[About this exercise]
Set out the listing word for word. End with the line that contains "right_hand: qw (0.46".

[Opening Collected material section]

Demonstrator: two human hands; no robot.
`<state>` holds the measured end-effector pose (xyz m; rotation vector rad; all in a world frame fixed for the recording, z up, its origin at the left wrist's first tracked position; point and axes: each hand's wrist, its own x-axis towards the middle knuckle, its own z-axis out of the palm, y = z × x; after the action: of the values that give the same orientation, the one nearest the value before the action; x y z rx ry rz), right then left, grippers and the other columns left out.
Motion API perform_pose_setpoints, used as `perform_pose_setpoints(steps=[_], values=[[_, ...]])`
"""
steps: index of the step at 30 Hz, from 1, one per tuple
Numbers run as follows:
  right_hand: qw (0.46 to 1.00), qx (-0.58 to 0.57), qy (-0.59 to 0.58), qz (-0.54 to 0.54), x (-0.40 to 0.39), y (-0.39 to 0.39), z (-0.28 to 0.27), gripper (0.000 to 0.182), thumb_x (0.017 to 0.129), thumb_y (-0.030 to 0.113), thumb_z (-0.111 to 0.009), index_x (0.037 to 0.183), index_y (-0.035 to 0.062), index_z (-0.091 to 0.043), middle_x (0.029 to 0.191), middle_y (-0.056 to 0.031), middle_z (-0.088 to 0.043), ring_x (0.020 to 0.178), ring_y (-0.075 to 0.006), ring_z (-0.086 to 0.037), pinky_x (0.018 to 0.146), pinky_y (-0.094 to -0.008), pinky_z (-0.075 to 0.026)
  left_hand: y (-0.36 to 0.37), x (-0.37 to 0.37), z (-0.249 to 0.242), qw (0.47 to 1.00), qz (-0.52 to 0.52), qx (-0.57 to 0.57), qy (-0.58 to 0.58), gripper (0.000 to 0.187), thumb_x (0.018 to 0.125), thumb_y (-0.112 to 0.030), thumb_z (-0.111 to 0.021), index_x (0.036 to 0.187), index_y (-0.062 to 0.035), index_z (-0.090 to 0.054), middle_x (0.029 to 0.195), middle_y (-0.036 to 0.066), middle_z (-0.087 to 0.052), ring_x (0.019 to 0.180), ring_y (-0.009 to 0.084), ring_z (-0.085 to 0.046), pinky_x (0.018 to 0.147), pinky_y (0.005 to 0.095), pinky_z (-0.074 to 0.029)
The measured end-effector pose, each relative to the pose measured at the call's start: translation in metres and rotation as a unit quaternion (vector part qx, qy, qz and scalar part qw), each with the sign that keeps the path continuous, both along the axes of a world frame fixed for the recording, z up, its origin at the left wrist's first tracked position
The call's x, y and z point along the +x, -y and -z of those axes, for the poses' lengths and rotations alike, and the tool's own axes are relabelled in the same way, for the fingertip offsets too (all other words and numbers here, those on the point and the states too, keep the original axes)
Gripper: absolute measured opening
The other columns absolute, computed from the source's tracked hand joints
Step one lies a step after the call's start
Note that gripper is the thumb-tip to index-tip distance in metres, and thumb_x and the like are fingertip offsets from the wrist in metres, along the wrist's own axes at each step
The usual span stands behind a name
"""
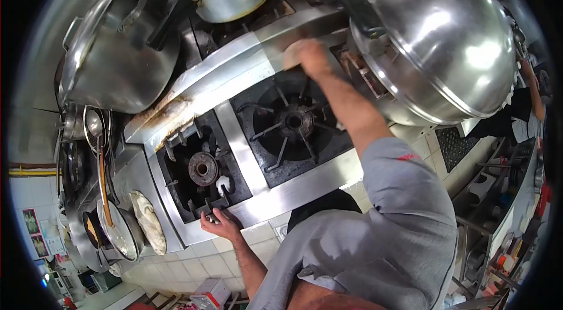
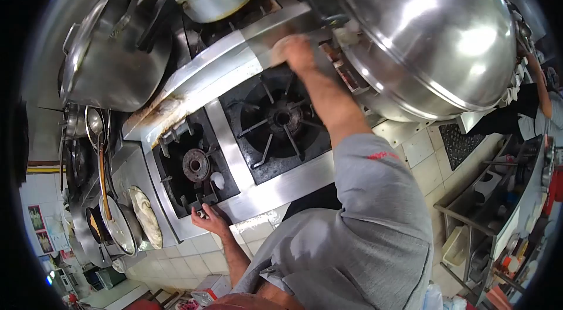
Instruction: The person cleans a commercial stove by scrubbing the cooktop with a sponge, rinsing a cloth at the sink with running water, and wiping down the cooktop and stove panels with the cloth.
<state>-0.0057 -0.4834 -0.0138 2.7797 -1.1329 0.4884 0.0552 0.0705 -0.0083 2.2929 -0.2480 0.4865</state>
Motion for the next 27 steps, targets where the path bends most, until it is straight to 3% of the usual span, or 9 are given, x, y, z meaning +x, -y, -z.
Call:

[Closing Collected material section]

[Your solution]
Demonstrator: two human hands; no robot.
`<state>` holds the measured end-effector pose (xyz m; rotation vector rad; all in a world frame fixed for the recording, z up, its origin at the left wrist's first tracked position; point and axes: each hand's wrist, its own x-axis towards the middle knuckle, its own z-axis out of the palm, y = z × x; after the action: of the values that give the same orientation, the one nearest the value before the action; x y z rx ry rz), right then left, grippers and the other columns left out.
Motion API perform_pose_setpoints, used as `perform_pose_setpoints(steps=[_], values=[[_, ...]])`
"""
steps: index of the step at 30 Hz, from 1, one per tuple
Numbers run as follows:
  right_hand: qw (0.46 to 1.00), qx (-0.58 to 0.57), qy (-0.59 to 0.58), qz (-0.54 to 0.54), x (-0.40 to 0.39), y (-0.39 to 0.39), z (-0.28 to 0.27), gripper (0.000 to 0.182), thumb_x (0.017 to 0.129), thumb_y (-0.030 to 0.113), thumb_z (-0.111 to 0.009), index_x (0.037 to 0.183), index_y (-0.035 to 0.062), index_z (-0.091 to 0.043), middle_x (0.029 to 0.191), middle_y (-0.056 to 0.031), middle_z (-0.088 to 0.043), ring_x (0.020 to 0.178), ring_y (-0.075 to 0.006), ring_z (-0.086 to 0.037), pinky_x (0.018 to 0.146), pinky_y (-0.094 to -0.008), pinky_z (-0.075 to 0.026)

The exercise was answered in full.